Lines holding the string "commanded" are the ones to copy from this listing.

DATASET EXCERPT Start Marker

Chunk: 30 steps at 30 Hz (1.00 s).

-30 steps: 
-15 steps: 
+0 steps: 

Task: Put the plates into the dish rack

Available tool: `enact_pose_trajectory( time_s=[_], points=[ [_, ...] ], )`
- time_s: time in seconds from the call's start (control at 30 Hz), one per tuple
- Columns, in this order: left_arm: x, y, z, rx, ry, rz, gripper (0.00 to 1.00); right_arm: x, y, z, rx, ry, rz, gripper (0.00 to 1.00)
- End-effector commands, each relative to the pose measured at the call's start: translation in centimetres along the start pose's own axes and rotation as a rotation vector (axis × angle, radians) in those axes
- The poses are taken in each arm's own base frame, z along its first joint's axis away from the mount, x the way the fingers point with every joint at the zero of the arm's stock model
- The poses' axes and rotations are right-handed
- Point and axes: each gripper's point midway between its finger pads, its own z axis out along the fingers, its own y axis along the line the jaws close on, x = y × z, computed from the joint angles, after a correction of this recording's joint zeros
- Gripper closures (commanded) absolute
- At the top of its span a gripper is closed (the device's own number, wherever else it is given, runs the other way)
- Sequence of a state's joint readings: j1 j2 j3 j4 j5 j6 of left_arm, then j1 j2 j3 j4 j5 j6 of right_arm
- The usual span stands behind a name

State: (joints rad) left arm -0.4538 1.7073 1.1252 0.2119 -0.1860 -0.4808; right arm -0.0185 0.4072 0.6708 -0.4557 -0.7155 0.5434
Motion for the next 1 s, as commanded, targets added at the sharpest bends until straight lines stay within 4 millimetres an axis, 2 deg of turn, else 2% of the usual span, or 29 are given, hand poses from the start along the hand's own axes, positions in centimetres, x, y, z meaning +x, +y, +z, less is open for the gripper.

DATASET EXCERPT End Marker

### TASK RESPONSE
- Gripper closures (commanded) absolute
Motion for the next 1 s, as commanded, targets added at the sharpest bends until straight lines stay within 4 millimetres an axis, 2 deg of turn, else 2% of the usual span, or 29 are given, hand poses from the start along the hand's own axes, positions in centimetres, x, y, z meaning +x, +y, +z, less is open for the gripper.

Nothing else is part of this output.